La scénographie de l’Archéoforum a été revue
en profondeur. «L’objectif était de faire entrent en contact avec l’histoire
par l’émotion, indique Freddy Joris, administrateur-délégué de l’Institut du
Patrimoine wallon, qui gère la structure. Mais les visiteurs décrochaient. Il
fallait quelque chose de plus terre à terre.» Des led teintent chaque mur de
l’une ou l’autre couleur pour différencier les époques. Et surtout,
l’Archéoforum a acquis 50 tablettes numériques. Freddy Joris : « le
recours aux Ipad va peut-être nous amener un public qui ne serait jamais venu
!» Budget de l’opération Ipad: 118.000 euros. Les Ipad ont remplacé les guides,
deux au lieu de cinq. « Des visites guidées pour deux personnes, c’ était
un mode de fonctionnement délirant, lié à la précédente scénographie » (Ls
27/3/2013). Délirant ? C’est Michel Daerden, ministre du Patrimoine à
l’époque, qui a payé 20 millions d’€ à Yves
Durand, un corsaire québecqois des projets bling bling. Durand déclare : http://www.commercemonde.com/archives/sept97/profils/p2.html
« Sur le plan international, les
marchés sont vastes et les grandes villes touristiques du monde sont des cibles
de premier choix. Les productions visent essentiellement les musées, les parcs
thématiques et les hauts lieux du patrimoine mondial ». L’impression
générale de cette ‘production ‘ de la société ‘Expérience International’ est un
fouillis inextricable où un chat ne retrouverait pas ses petits !

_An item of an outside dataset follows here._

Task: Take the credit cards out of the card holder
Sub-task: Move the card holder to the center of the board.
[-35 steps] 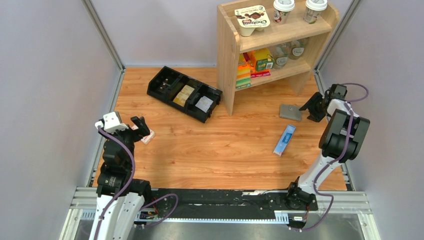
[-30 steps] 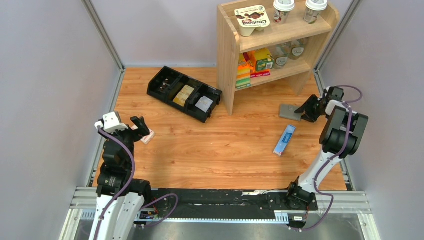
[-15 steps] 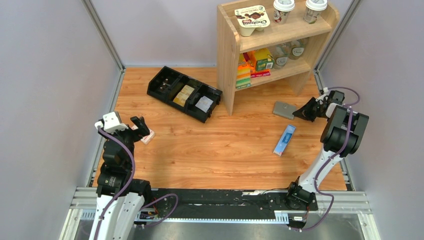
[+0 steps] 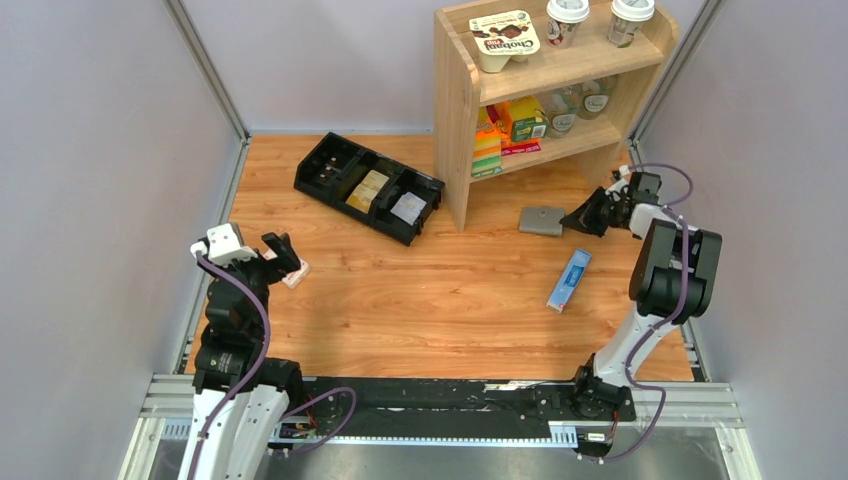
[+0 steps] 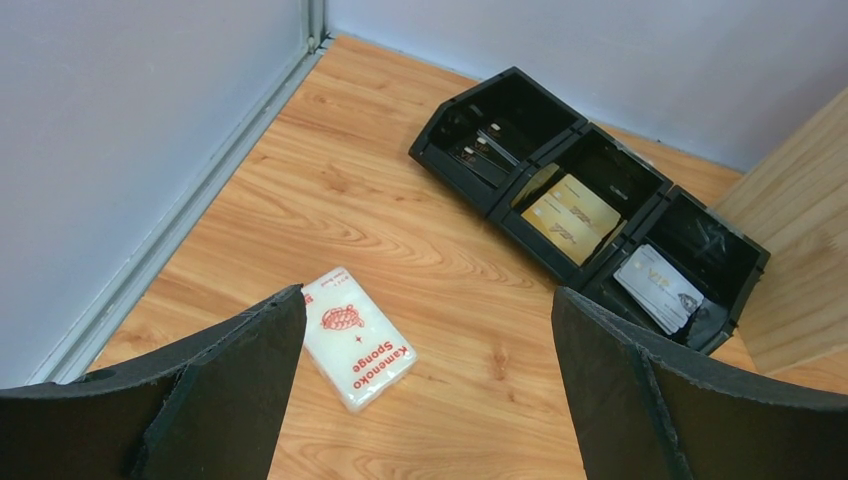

L’Archéoforum de Liège est une infrastructure
monumentale de 84 x 44 mètres, en dessous de la place Saint-Lambert. De la
Préhistoire aux périodes les plus récentes, chaque étape de l’histoire de Liège
s’y trouve illustrée par des vestiges archéologiques. L'Archéoforum connaissait
d’importants problèmes financiers. Le Ministre Di Antonio déclare en
2012 : « l'Archéoforum a eu 130 000 visiteurs payants
depuis son
ouverture. Actuellement, le nombre de visiteurs payants annuels se situe autour
de 14.500 et si on devait y retirer les visites organisées des enfants, il ne
restera pas grand-chose. Les recettes de l'Archéoforum, ventes de billets
d'entrée et ventes à la boutique, se situent autour de 75.000 euros par an ces
cinq dernières années. Les coûts, eux, qui sont pris en charge par l'IPW,
tournent autour de 800 000 euros par an dont 600 000 euros pour le personnel.
Les 200 000 euros restants se répartissent grosso modo pour moitié entre des
frais fixes de climatisation et d'éclairage du site et pour moitié entre des
frais d'animation, de promotion et d'organisation de manifestations diverses.
Chaque visiteur de l'Archéoforum a coûté 53 euros en 2010, contre 14 pour
l'Abbaye de Stavelot, 18 euros pour le Préhistosite et de 28 euros pour
Villers. La direction de l'IPW veut arriver à un coût similaire à celui des
sites de Stavelot ou de Villers, qui bénéficient chacun d'une subvention
régionale annuelle de 500 000 euros » (P.W.- C.R.I.C. N° 150 19 juin 2012).
Di Antonio a aujourd’hui ce qu’il
voulait : « épauler les
visiteurs par de nouvelles technologies permettant de visualiser les bâtiments
anciens, et non plus systématiquement par un guide ». Il « croit que c'est le cas dans à peu près tous
les musées et sites patrimoniaux du monde ». Je me demande quels sont
ses sources. Ca fait déjà un petit temps que j’enquête auprès de personnes
ressources sur ce qui peut attirer un public, et ils insistent tout sur les
contacts humains, témoignages etc. Dans les années '90, des citoyens-militants
se sont battus, pour qu'on ne détruise pas les vestiges millénaires de Liège
(comme prévu par l'entrepreneur et accepté par la ville d'alors) ?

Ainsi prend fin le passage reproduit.